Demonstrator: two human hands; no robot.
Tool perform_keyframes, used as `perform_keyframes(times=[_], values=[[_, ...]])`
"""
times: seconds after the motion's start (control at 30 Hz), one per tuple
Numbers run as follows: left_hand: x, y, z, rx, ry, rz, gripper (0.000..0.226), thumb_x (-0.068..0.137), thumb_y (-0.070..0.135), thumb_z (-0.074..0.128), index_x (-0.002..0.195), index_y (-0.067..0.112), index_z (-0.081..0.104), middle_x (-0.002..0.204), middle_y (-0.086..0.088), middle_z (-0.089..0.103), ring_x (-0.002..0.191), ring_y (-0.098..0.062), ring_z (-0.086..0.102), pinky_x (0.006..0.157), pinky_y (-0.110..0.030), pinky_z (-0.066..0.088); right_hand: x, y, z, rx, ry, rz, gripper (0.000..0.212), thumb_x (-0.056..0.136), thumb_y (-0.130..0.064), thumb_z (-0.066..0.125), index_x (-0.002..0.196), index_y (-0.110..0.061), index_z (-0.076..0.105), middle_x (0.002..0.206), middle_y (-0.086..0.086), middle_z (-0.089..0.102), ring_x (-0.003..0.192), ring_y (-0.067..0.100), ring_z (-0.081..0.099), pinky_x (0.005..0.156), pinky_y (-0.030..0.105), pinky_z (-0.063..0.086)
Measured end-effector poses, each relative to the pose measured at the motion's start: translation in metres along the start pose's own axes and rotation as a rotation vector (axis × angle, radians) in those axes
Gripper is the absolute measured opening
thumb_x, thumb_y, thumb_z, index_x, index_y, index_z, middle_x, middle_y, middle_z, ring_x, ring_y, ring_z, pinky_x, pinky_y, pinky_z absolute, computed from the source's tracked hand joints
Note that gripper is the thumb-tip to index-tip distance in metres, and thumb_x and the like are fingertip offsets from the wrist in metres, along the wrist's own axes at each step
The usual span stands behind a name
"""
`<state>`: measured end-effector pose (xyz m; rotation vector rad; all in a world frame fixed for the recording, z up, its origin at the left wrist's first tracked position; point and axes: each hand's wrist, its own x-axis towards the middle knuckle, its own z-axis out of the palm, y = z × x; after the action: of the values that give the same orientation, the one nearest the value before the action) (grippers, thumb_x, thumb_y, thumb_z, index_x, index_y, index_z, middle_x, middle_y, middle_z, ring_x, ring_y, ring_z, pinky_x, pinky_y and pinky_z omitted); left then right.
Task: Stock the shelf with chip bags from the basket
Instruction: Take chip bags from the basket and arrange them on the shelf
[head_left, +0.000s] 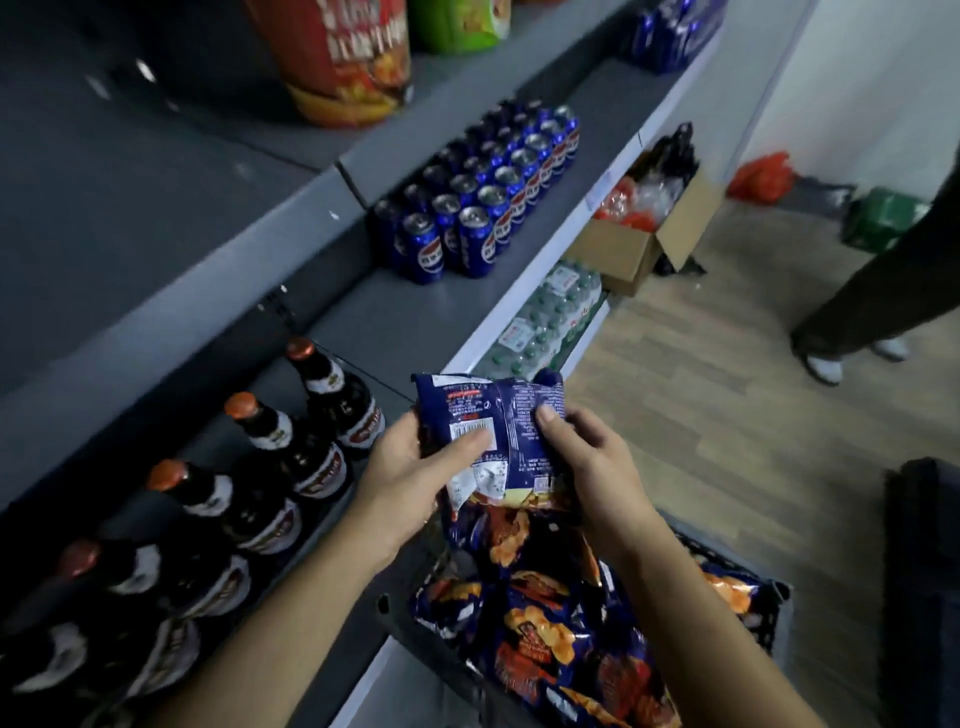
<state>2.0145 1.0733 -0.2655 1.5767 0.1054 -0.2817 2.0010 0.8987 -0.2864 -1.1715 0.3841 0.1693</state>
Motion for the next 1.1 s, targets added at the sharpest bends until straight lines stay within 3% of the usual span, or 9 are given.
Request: perform_keyframes(times=[0.13,0.2,0.3,0.5,0.63,0.87,1.03,1.1], values=[[-0.036,0.057,-0.021,0.004,0.088,0.142,0.039,0.075,0.026,0.08,0.11,0.015,0.066,0.106,-0.001,0.077,0.1,-0.019,0.073,0.088,-0.038,0.056,-0.025,-0.05,0.039,-0.039,-0.153,-0.117,0.033,0.088,-0.028,0.07,0.115,-0.008,0.066,0.102,0.014,0.077,0.088,0.03,0.075,0.08,0.042,0.061],[-0.057,0.082,-0.033,0.001,0.145,0.204,0.038,0.076,0.024,0.082,0.109,0.015,0.066,0.104,-0.002,0.077,0.097,-0.021,0.073,0.085,-0.039,0.058,-0.041,-0.072,0.06,-0.038,-0.237,-0.169,0.036,0.082,-0.029,0.071,0.112,-0.01,0.066,0.095,0.011,0.078,0.079,0.026,0.074,0.071,0.04,0.062],[-0.087,0.116,-0.052,-0.011,0.214,0.311,0.038,0.072,0.022,0.074,0.109,0.013,0.066,0.102,-0.001,0.077,0.094,-0.017,0.074,0.077,-0.028,0.058,-0.058,-0.097,0.095,-0.055,-0.344,-0.21,0.029,0.086,-0.025,0.071,0.112,-0.012,0.067,0.092,0.007,0.078,0.072,0.022,0.073,0.062,0.036,0.061],[-0.148,0.168,-0.105,0.011,0.401,0.42,0.044,0.072,0.023,0.073,0.113,0.009,0.065,0.105,-0.003,0.077,0.096,-0.02,0.073,0.082,-0.033,0.059,-0.092,-0.127,0.179,-0.106,-0.543,-0.272,0.022,0.094,-0.019,0.068,0.114,-0.01,0.067,0.104,0.014,0.077,0.086,0.028,0.074,0.079,0.046,0.061],[-0.196,0.185,-0.152,0.008,0.542,0.432,0.037,0.078,0.019,0.072,0.114,0.01,0.066,0.106,-0.001,0.077,0.098,-0.018,0.073,0.081,-0.029,0.058,-0.122,-0.128,0.242,-0.123,-0.68,-0.206,0.025,0.093,-0.018,0.069,0.116,-0.008,0.066,0.102,0.015,0.078,0.086,0.028,0.075,0.075,0.038,0.061],[-0.277,0.187,-0.226,-0.013,0.782,0.443,0.031,0.087,0.015,0.07,0.118,0.016,0.064,0.108,0.002,0.076,0.1,-0.015,0.073,0.078,-0.023,0.057,-0.175,-0.093,0.347,-0.236,-0.852,-0.131,0.027,0.092,-0.025,0.072,0.114,-0.01,0.068,0.101,0.012,0.078,0.093,0.032,0.076,0.085,0.045,0.061],[-0.321,0.173,-0.273,-0.035,0.945,0.413,0.033,0.088,0.022,0.073,0.12,0.02,0.064,0.114,0.001,0.074,0.109,-0.017,0.069,0.093,-0.033,0.054,-0.21,-0.066,0.397,-0.249,-0.915,-0.107,0.023,0.093,-0.026,0.071,0.111,-0.011,0.069,0.102,0.011,0.078,0.094,0.03,0.075,0.085,0.046,0.061],[-0.333,0.173,-0.282,-0.018,0.977,0.431,0.028,0.09,0.017,0.071,0.117,0.017,0.065,0.11,0.005,0.075,0.103,-0.009,0.07,0.083,-0.02,0.055,-0.22,-0.058,0.411,-0.26,-0.937,-0.105,0.023,0.094,-0.026,0.071,0.112,-0.012,0.068,0.103,0.009,0.078,0.096,0.03,0.075,0.089,0.049,0.06]])
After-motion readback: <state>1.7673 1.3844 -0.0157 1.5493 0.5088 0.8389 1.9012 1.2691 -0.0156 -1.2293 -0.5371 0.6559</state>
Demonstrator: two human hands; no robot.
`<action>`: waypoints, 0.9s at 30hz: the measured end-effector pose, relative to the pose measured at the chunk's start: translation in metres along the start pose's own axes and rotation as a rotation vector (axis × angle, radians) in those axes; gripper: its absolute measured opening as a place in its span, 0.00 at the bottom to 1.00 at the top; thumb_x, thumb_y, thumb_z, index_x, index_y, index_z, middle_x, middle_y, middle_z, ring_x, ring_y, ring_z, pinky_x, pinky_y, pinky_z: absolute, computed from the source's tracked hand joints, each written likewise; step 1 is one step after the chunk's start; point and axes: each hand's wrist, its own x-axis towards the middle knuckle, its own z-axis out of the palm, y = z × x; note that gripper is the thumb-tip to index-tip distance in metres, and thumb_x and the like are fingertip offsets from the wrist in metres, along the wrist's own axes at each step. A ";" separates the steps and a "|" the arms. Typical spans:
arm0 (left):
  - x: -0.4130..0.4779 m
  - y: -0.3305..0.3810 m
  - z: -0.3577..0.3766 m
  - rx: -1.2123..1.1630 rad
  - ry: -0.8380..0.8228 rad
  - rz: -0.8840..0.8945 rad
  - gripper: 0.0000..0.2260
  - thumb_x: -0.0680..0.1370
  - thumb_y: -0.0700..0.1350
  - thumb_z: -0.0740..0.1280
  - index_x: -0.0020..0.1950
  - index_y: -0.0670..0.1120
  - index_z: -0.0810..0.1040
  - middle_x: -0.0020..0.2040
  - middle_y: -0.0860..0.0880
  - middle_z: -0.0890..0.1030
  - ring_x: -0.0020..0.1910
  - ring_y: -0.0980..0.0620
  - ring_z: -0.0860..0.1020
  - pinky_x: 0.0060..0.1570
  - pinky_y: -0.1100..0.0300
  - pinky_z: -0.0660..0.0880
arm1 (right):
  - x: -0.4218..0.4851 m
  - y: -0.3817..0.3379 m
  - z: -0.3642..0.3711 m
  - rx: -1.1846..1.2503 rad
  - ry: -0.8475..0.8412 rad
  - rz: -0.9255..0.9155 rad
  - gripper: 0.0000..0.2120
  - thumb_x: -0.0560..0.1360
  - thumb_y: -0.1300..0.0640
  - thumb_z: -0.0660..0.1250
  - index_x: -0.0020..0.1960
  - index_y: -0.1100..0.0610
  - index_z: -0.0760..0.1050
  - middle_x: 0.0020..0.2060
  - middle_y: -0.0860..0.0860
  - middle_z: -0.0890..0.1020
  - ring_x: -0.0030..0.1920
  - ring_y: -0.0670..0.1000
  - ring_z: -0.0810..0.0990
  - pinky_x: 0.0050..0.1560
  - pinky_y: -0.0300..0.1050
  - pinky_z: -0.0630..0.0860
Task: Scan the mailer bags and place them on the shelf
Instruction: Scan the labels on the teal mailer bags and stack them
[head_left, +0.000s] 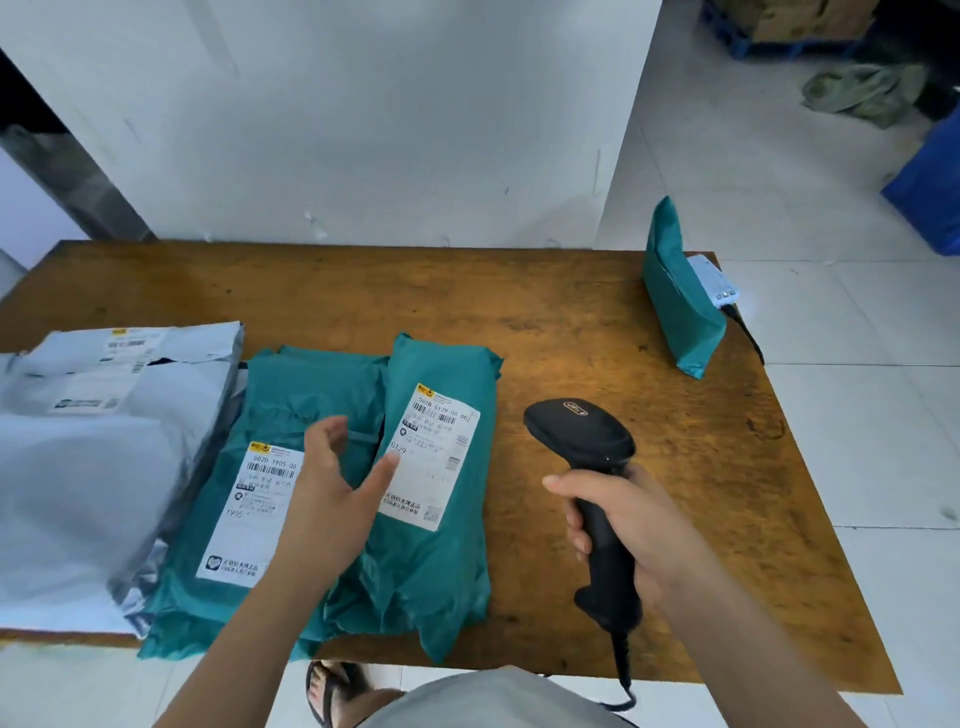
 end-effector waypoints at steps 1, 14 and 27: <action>0.000 0.011 0.000 0.109 0.069 0.102 0.26 0.76 0.45 0.68 0.70 0.44 0.63 0.69 0.47 0.69 0.69 0.49 0.67 0.68 0.56 0.64 | 0.001 -0.001 -0.003 0.007 0.005 -0.001 0.16 0.71 0.61 0.71 0.28 0.59 0.71 0.24 0.56 0.72 0.22 0.51 0.68 0.27 0.42 0.68; 0.072 0.152 0.197 0.521 -0.390 0.615 0.27 0.78 0.48 0.63 0.74 0.48 0.57 0.64 0.39 0.71 0.58 0.41 0.76 0.57 0.50 0.72 | -0.011 -0.013 -0.082 0.135 0.201 -0.022 0.12 0.71 0.59 0.71 0.33 0.62 0.72 0.26 0.57 0.72 0.24 0.51 0.69 0.31 0.43 0.69; 0.100 0.175 0.311 0.855 -0.675 0.568 0.21 0.78 0.39 0.58 0.71 0.40 0.64 0.68 0.40 0.71 0.66 0.42 0.70 0.63 0.53 0.68 | -0.050 0.017 -0.139 0.324 0.474 0.052 0.15 0.71 0.60 0.71 0.29 0.59 0.71 0.24 0.56 0.71 0.22 0.50 0.68 0.29 0.41 0.69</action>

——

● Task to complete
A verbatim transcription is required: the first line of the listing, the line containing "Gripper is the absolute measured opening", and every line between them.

● Answer to the exercise
Demonstrator: two human hands; no robot.
Tool perform_keyframes, used as `perform_keyframes(times=[_], values=[[_, ...]])`
"""
times: seconds after the motion's start (control at 30 Hz), one per tuple
Numbers run as follows: left_hand: x, y, z, rx, ry, rz, gripper (0.000..0.226), thumb_x (-0.068..0.137), thumb_y (-0.070..0.135), thumb_z (-0.074..0.128), index_x (-0.002..0.195), index_y (-0.067..0.112), index_z (-0.081..0.104), middle_x (-0.002..0.204), middle_y (-0.086..0.088), middle_z (-0.089..0.103), ring_x (-0.002..0.191), ring_y (-0.098..0.062), ring_z (-0.086..0.102), pinky_x (0.006..0.157), pinky_y (-0.110..0.030), pinky_z (-0.066..0.088); right_hand: x, y, z, rx, ry, rz, gripper (0.000..0.212), thumb_x (-0.056..0.136), thumb_y (-0.130..0.064), thumb_z (-0.066..0.125), index_x (-0.002..0.196), index_y (-0.110..0.061), index_z (-0.076..0.105), middle_x (0.002..0.206), middle_y (-0.086..0.086), middle_z (-0.089..0.102), ring_x (-0.003..0.192), ring_y (-0.067..0.100), ring_z (-0.081..0.099), pinky_x (0.005..0.156), pinky_y (-0.030..0.105), pinky_z (-0.063..0.086)
Measured end-effector poses, each relative to the pose measured at the motion's start: translation in metres along the start pose's own axes and rotation as a rotation vector (axis × angle, radians) in those axes
Gripper is the absolute measured opening

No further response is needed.